RaspberryPi

From HerzbubeWiki
Jump to navigation Jump to search

This page has my notes on fiddling with the Raspberry Pi.


References

General information


Tutorials and HOWTOs


Download links:


Glossary

NOOBS
New Out Of the Box Software. An operating system installer software that is used to download an OS image
Pi
Short for Raspberry Pi
Raspbian
A Debian-based operating system for the Raspberry Pi


Prepare the SD card on the Mac

The information in this section is largely a repeat of what you can read in the "HOWTO install NOOBS on a Mac" that is referenced at the top of this page.

Before you begin, make sure that the Raspberry Pi is properly connected to some hardware:

  • A mouse and a keyboard (both USB)
  • A monitor (you need a HDMI cable)
  • A network (Ethernet cable) with connection to the Internet
  • Have the power supply ready, but don't connect the Pi yet (or it will try to boot)


The first thing to do is to set up the SD card. You do this on your Mac:

  • Download and install the SDFormatter app (link is in the "References" section)
  • Launch the SDFormatter app. For some reason the app wants you to enter administrator credentials - apparently this is normal and no cause for worry
  • Insert the SD card into the SD card reader of your Mac. The SDFormatter app should automatically notice that the card was inserted and update its UI accordingly.
  • Enter a name for the SD card (e.g. "RASPBERRYPI"). Note that spaces and probably other special characters are not allowed in the name (the app will tell you so only after you attempt to format the card with the illegal name), and that lower-case letters will be converted to upper-case.
  • Select "Quick Format" (this is much faster than the "Overwrite Format" option)
  • Click the "Format" button
  • When formatting is complete, the SD card should become available as a volume in the Finder


Copy NOOBS to the SD card

  • Download NOOBS from the Raspberry Pi Foundation website (link is in the "References" section). A few notes:
    • The "NOOBS Lite" image is much smaller than the regular NOOBS image because it doesn't include an operating system, it contains only NOOBS. The regular image contains NOOBS plus the Raspbian operating system.
    • So if you don't want to install Raspbian then the Lite image is a better download choice now. Later on when you run NOOBS you will get the choice which operating system to download.
    • Whether you download Rasbian now together with NOOBS in one image, or later via NOOBS (roughly a 3 GB download), does not matter - the image you get is the same, and it always includes the fancy GUI desktop even though you may want to set up your Raspberry Pi as a server machine only.
  • Unzip the NOOBS archive
  • Copy the unzipped files to the SD card volume. Make sure that you copy the unzipped files to the root of the volume.
  • Eject the SD card in the Finder, then remove it from the Mac


The next step is to install the operating system on the Raspberry Pi.


Install the operating system

Installation of the OS is quite simple and painless:

  • Insert the SD card into the Raspberry Pi
  • Connect the power supply
  • The Pi now boots from the SD card and automatically runs NOOBS. After a moment you should see the NOOBS graphical UI.
  • Select Raspbian as the operating system, then proceed with the installation
  • Wait until NOOBS has downloaded and installed everything


After NOOBS has finished installing the operating system it will reboot the Pi into the graphical desktop of the operating system. The next step is to configure the OS (Raspbian in my case). If you ever need to launch NOOBS again, you can reboot the Pi and hold down the shift key while the machine boots.
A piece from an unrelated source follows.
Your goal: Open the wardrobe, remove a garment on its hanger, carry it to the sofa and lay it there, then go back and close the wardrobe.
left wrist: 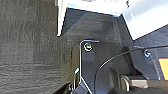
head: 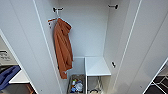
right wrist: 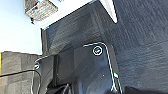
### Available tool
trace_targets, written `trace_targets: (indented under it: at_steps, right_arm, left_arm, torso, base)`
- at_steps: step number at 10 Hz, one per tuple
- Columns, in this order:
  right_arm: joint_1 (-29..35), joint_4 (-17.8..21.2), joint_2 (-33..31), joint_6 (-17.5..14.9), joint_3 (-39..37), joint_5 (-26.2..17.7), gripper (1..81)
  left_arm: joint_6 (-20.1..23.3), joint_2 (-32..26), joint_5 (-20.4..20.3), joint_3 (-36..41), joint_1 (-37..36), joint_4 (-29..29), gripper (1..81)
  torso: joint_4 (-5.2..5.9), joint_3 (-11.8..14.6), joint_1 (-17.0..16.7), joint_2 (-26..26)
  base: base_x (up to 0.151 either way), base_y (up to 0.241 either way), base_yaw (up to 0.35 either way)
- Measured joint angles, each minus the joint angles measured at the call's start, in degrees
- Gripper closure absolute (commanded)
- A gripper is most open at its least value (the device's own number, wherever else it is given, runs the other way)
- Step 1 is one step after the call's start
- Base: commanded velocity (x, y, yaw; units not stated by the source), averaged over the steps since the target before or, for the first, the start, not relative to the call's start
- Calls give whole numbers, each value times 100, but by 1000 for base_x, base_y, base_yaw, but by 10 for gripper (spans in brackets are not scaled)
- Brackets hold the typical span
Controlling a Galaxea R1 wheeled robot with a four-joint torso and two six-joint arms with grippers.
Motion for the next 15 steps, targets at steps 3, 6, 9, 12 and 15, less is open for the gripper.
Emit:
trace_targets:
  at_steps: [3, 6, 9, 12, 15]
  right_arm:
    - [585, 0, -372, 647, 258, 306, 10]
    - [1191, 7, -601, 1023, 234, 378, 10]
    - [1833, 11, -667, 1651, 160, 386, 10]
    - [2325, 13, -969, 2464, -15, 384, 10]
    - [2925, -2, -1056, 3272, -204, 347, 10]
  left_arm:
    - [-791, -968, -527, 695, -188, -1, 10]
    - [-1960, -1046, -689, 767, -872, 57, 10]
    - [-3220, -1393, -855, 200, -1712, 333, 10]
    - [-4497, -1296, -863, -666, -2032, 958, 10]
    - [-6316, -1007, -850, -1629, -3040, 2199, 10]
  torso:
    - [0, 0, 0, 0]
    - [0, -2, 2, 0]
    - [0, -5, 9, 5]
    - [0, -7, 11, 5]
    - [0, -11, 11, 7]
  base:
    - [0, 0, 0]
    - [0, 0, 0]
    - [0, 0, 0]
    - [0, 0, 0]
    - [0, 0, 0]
General Raspbian configuration

The physical console

The Pi boots into the graphical desktop and logs you in automatically as the default user pi. You can switch to console-mode via the time-honored keyboard shortcut Ctrl+Alt+F1. This will display the first console where the default user pi is also already logged in.

Switching to other consoles is possible with the usual keyboard shortcuts Alt+F[1-7]. On consoles 2-6 you will get a login prompt. On console 7 (Alt+F7) you will switch back to the graphical desktop, from where you have to break out again with a Ctrl+Alt+F* shortcut.


Change keyboard layout

Run

sudo raspi-config

From the interactive menu select "Internationalisation Options" followed by "Change Keyboard Layout", then choose the new keyboard layout. After that it's probably simplest if you reboot to activate the new layout - I'm pretty sure there are commands that allow to activate the layout without a reboot, but I was unable to find out which ones these are.
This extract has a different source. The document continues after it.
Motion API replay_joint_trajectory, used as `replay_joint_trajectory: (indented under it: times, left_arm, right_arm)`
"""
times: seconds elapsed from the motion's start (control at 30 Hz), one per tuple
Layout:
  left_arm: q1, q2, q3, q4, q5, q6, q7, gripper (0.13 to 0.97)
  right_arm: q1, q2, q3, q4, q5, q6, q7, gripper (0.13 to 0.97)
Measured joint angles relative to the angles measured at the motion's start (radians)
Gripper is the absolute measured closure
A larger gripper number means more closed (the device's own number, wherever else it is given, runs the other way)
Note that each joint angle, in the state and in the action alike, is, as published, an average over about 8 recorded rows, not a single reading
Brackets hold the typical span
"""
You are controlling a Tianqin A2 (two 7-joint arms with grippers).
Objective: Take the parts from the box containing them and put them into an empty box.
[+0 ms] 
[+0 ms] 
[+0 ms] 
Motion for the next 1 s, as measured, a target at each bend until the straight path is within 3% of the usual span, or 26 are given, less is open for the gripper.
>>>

raspi-config made the following simple change:

pi@raspberrypi1:/etc $ git diff default/keyboard
diff --git a/default/keyboard b/default/keyboard
index b6e6925..5287ac5 100644
--- a/default/keyboard
+++ b/default/keyboard
@@ -3,7 +3,7 @@
 # Consult the keyboard(5) manual page.
 
 XKBMODEL="pc105"
-XKBLAYOUT="gb"
+XKBLAYOUT="ch"
 XKBVARIANT=""
 XKBOPTIONS=""

After the reboot, this file was also changed:

console-setup/cached_UTF-8_del.kmap.gz


Timezone

Setup the timezone by running

sudo dpkg-reconfigure tzdata


Change default password for user pi

As mentioned above, the default user is named

pi

The default password for that user is

raspberry

It is a good idea to change that default password to something else, just in case.


Root access

Raspbian is configured to disallow root login. This is explained very well in this Raspberry Pi Stackexchange post.
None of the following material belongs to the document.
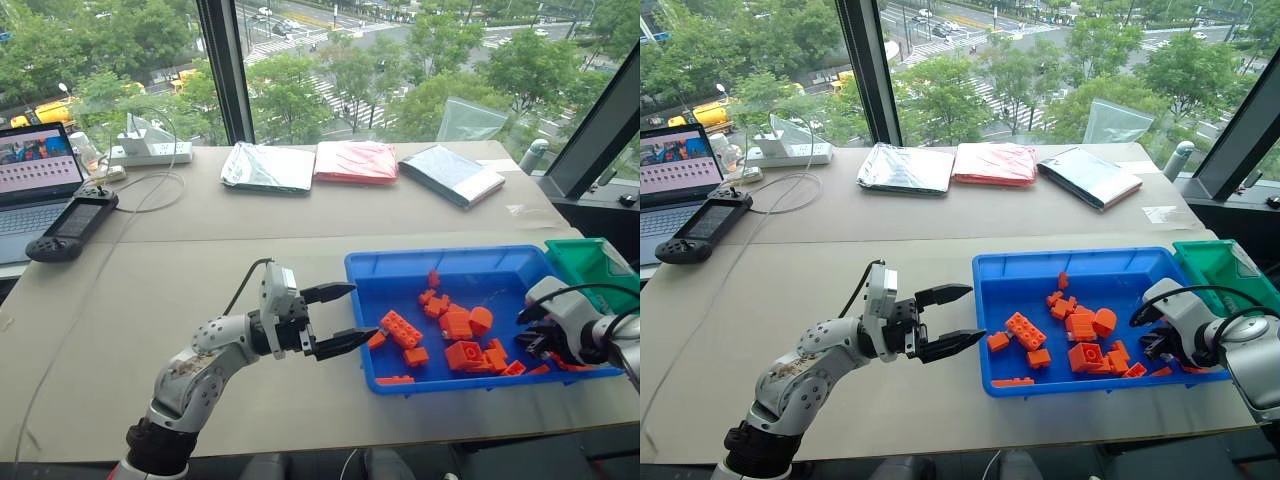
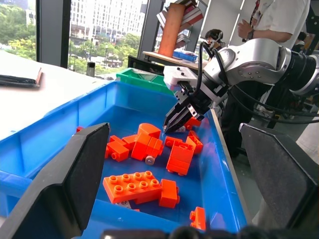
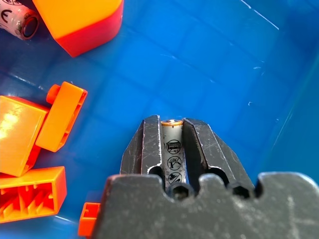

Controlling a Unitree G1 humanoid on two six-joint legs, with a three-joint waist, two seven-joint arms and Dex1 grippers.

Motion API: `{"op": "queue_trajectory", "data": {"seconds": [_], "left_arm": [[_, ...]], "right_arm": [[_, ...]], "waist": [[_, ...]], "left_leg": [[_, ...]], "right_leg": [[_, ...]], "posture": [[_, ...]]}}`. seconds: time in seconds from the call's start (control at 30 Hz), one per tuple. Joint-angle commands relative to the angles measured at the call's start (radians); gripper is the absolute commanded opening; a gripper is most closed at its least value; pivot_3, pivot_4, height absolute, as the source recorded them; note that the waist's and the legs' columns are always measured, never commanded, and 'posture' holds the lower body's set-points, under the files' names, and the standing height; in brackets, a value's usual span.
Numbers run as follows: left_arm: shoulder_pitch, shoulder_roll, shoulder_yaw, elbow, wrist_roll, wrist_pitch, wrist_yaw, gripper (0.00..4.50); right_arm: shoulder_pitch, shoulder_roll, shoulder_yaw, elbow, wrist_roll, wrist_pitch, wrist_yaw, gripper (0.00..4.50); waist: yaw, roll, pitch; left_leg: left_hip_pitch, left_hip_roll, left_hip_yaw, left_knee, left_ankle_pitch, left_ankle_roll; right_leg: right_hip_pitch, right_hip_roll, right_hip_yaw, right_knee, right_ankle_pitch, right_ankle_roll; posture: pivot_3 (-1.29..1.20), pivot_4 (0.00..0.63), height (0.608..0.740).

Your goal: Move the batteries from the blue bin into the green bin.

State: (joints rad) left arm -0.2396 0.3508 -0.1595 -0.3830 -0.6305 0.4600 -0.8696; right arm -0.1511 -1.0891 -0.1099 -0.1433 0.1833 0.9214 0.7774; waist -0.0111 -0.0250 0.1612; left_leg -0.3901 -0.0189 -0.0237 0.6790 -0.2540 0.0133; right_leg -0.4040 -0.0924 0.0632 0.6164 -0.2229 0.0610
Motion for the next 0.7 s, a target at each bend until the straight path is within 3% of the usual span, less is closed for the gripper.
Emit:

Instead the idea is to use sudo. The default user pi is a sudoer who is allowed to run all commands as root, even su root.


System name

The default system name is raspberrypi. To change the system name, edit the following file

/etc/hostname

This change will take effect only when you reboot the system. To also change the name in the current session, run this command

sudo hostname <new name>


SSH access

The SSH daemon is already running by default and accepts connections for the default user pi. I like to have public key auth, so I'm scp'ing the appropriate public key to

~/.ssh/authorized_keys

I have not tried this out, but apparently SSH can be enabled or disabled using

sudo raspi-config


Disable default login upon boot

As mentioned above, the Pi auto-logins both on console 1 and on the GUI console after a boot. To disable this, run

sudo raspbi-config

then select "Boot options". Here you can define the desired login options. I prefer "Text console, requiring user to login".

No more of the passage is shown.